§ Task description:
What you print must match the data line for line.

§ Data below:
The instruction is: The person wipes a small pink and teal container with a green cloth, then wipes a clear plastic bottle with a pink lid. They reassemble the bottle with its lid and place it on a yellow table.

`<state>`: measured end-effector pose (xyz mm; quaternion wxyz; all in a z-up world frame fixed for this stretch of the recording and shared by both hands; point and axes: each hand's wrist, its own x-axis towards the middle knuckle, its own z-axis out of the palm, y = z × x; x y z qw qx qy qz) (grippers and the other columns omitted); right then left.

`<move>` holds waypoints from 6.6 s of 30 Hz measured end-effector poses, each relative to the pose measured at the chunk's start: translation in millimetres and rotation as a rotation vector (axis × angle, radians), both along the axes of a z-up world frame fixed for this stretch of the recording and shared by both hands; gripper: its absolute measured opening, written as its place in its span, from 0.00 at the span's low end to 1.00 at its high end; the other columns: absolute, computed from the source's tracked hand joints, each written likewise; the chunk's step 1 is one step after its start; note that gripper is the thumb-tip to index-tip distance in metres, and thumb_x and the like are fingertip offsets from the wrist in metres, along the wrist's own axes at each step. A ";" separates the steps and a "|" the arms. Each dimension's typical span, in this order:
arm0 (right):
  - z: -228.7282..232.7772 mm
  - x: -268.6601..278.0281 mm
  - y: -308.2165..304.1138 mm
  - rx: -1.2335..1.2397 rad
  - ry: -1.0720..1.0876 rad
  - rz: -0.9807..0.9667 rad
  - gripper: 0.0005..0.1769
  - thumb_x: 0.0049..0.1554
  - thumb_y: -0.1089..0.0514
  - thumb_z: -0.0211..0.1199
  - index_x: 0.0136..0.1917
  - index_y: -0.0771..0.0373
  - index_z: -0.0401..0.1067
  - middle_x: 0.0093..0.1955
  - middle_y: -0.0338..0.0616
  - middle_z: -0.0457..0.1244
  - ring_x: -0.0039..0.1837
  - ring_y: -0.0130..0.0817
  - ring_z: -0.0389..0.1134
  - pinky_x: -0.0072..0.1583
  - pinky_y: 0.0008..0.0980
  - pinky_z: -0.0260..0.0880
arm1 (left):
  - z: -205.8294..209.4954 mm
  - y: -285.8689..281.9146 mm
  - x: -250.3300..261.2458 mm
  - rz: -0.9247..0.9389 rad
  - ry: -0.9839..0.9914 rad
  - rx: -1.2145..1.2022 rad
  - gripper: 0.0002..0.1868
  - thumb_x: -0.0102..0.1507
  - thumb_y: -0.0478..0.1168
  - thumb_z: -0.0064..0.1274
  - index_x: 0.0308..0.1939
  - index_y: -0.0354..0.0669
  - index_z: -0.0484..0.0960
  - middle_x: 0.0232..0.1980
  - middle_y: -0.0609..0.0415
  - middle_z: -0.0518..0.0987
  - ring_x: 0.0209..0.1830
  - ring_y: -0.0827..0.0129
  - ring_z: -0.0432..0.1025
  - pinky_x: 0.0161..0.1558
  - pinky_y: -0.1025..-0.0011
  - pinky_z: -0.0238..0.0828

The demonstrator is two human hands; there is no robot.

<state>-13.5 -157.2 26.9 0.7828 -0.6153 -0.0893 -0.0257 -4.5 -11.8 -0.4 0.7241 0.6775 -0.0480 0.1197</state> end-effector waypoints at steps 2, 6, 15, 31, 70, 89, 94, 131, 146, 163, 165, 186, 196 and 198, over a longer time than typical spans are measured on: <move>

§ Worked solution:
The instruction is: The person wipes a small pink and teal container with a green cloth, then wipes a clear plastic bottle with a pink lid. They reassemble the bottle with its lid and place it on a yellow table.

`<state>`: measured end-effector pose (xyz mm; quaternion wxyz; all in a z-up world frame fixed for this stretch of the recording and shared by both hands; point and axes: each hand's wrist, its own x-axis towards the middle knuckle, its own z-axis out of the palm, y = z × x; x y z qw qx qy qz) (grippers and the other columns omitted); right then left.

`<move>` holds waypoints from 6.6 s of 30 Hz measured end-effector poses, each relative to the pose measured at the chunk's start: translation in millimetres and rotation as a rotation vector (axis × angle, radians), both along the axes of a z-up world frame fixed for this stretch of the recording and shared by both hands; gripper: its absolute measured opening, written as its place in its span, from 0.00 at the span's low end to 1.00 at its high end; the other columns: absolute, computed from the source's tracked hand joints, each written likewise; the chunk's step 1 is one step after its start; note that gripper is the thumb-tip to index-tip distance in metres, and thumb_x and the like are fingertip offsets from the wrist in metres, along the wrist's own axes at each step. A ";" separates the steps and a "|" the arms. Each dimension's typical span, in this order:
arm0 (right):
  - z: -228.7282..232.7772 mm
  - x: -268.6601..278.0281 mm
  - y: -308.2165..304.1138 mm
  - rx: -1.2335..1.2397 rad
  - ry: -1.0720..1.0876 rad
  - rz: -0.9807..0.9667 rad
  - gripper: 0.0005..0.1769
  - thumb_x: 0.0049..0.1554
  - thumb_y: -0.1089..0.0514
  - thumb_z: -0.0211..0.1199
  - index_x: 0.0136..0.1917
  - index_y: -0.0771..0.0373
  - index_z: -0.0401..0.1067
  - middle_x: 0.0093..0.1955
  - middle_y: -0.0338..0.0616
  - middle_z: -0.0457..0.1244
  - ring_x: -0.0039..0.1837
  - ring_y: -0.0130..0.0817
  - ring_z: -0.0389..0.1134
  - pinky_x: -0.0072..0.1583
  - pinky_y: 0.0008..0.0980
  - pinky_z: -0.0260..0.0880
arm1 (left):
  - z: -205.8294..209.4954 mm
  - y: -285.8689..281.9146 mm
  - x: -250.3300..261.2458 mm
  - rz: -0.9247..0.9389 rad
  - ry: -0.9839..0.9914 rad
  - rx: -1.2145..1.2022 rad
  - gripper: 0.0002..0.1868
  - thumb_x: -0.0102..0.1507
  - thumb_y: -0.0478..0.1168
  - thumb_z: -0.0064..0.1274
  - index_x: 0.0308..0.1939
  - index_y: -0.0354..0.0669
  - index_z: -0.0484..0.0960
  - middle_x: 0.0232..0.1980
  - middle_y: -0.0609..0.0415
  - middle_z: -0.0518..0.0987
  - ring_x: 0.0209..0.1830
  - ring_y: -0.0827..0.0129
  - ring_z: -0.0432..0.1025
  - pinky_x: 0.0161..0.1558
  - pinky_y: -0.1025..-0.0011
  - pinky_z: -0.0238..0.0828

The demonstrator is two human hands; there is no robot.

<state>-13.5 -157.2 26.9 0.7828 -0.6153 -0.0893 -0.0257 -4.5 -11.8 -0.4 0.7241 0.6775 -0.0480 0.1197</state> end-effector waypoints at steps 2, 6, 15, 31, 70, 89, 94, 131, 146, 163, 165, 186, 196 and 198, over a longer time than typical spans are measured on: <move>

This exercise requires no additional answer.